En las esperas a veces se nos olvida mantener el fuego encendido. La parábola de las diez vírgenes nos lo recuerda.
Quizás nos pasemos la vida esperando y no disfrutando de los encuentros que nos regala. Muchas veces vivimos en el anhelo de lo siguiente, de un futuro que soñamos y que, a veces, cuando llega, no responde a nuestras expectativas. En estas esperas indefinidas se nos va gastando el aceite de las lámparas, nos vamos gastando nosotros mismos.
La necedad es lo que nos propone este dinamismo del utilitarismo en el que estamos instalados. También la cultura del usar y tirar, de sacar el máximo rendimiento propio a costa de cosificar también a las personas que nos rodean. En todo ello vamos vaciándonos de una manera necia.
Pero siguen existiendo lugares donde la luz sigue brillando y en los que el aceite rebosa. Son esos lugares invisibles que solo se perciben con el corazón, como nos diría el Principito. Y antes que él nos lo dijo Jesús, que no deja de ser la inspiración de ese pequeño personaje nacido de la imaginación de un aviador que siempre fue niño.

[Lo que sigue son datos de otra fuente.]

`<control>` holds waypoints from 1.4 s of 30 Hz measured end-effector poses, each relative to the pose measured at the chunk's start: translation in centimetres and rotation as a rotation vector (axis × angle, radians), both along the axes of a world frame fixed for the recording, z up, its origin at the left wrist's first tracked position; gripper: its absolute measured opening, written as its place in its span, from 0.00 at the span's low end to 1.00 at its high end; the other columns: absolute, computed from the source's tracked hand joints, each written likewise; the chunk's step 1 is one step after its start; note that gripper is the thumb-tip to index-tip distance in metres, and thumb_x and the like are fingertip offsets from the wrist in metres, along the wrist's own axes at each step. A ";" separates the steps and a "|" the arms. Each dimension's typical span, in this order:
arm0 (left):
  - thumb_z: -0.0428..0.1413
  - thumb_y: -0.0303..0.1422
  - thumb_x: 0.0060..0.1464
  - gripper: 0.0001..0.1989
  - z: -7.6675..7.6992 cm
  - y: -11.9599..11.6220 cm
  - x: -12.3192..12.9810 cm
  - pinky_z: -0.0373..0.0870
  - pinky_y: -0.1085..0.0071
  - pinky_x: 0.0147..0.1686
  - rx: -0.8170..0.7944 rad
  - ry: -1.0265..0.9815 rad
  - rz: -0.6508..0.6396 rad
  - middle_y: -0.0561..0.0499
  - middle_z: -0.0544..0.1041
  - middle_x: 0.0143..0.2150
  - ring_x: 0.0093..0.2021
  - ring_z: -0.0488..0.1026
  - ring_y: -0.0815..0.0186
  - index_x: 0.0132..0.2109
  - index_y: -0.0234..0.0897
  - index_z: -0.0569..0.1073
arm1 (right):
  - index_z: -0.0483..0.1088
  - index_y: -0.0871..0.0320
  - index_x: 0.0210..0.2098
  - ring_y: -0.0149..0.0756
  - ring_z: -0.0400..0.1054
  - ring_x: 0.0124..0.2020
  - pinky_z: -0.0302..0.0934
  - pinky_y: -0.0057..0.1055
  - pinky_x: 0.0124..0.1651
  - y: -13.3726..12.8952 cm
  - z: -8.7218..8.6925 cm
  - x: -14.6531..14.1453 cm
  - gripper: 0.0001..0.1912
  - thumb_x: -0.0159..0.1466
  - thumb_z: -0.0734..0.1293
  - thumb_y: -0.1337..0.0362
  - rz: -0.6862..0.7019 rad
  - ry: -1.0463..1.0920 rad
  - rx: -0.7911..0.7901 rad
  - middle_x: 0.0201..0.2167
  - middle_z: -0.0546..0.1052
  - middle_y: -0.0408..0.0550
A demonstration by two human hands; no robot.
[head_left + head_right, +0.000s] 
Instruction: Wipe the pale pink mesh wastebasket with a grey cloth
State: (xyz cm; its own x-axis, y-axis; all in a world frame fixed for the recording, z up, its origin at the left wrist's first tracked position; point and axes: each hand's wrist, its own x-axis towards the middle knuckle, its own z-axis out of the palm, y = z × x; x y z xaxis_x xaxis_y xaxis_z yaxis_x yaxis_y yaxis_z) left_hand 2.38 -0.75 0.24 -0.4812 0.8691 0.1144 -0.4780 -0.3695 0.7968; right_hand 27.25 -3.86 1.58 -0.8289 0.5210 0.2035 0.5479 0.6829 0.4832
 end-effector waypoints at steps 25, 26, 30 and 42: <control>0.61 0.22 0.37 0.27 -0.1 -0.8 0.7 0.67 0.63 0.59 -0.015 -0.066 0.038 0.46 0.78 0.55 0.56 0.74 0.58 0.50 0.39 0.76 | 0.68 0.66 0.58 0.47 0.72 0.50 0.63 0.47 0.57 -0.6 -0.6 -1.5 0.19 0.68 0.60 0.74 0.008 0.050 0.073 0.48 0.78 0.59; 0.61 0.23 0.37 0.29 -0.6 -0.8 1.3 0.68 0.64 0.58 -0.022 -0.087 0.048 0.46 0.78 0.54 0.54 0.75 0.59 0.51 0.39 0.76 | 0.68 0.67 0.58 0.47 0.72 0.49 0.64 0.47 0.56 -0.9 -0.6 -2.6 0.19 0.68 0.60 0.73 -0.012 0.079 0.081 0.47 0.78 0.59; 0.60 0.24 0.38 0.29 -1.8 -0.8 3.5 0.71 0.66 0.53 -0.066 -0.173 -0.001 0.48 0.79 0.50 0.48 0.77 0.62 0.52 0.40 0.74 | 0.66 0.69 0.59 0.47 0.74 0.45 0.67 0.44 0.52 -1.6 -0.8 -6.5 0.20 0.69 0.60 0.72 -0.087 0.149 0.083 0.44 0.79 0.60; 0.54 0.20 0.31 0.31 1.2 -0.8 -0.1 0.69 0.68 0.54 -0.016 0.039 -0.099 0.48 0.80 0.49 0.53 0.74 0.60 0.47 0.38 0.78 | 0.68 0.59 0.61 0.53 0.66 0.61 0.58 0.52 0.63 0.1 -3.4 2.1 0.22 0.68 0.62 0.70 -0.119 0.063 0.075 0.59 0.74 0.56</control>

Los lugares invisibles suelen coincidir con personas especiales que los habitan. Son especiales porque la sensatez de su candil nos va señalando las cosas pequeñas que pasan desapercibidas. Realidades diminutas (como el grano de mostaza o una medida de levadura o una pequeña moneda extraviada) pero cargadas de eternidad. Lugares habitados donde el tiempo se hace más denso y palpable, donde los sentidos se agudizan, donde la amada llega a rozar e intuir más plenamente al amado. No están en montañas inaccesibles o en desiertos imposibles. Están en el cotidiano luminoso que no percibimos por las prisas o por el olvido de buscar lo perfecto que no existe. Es cuestión de sensatez de luz.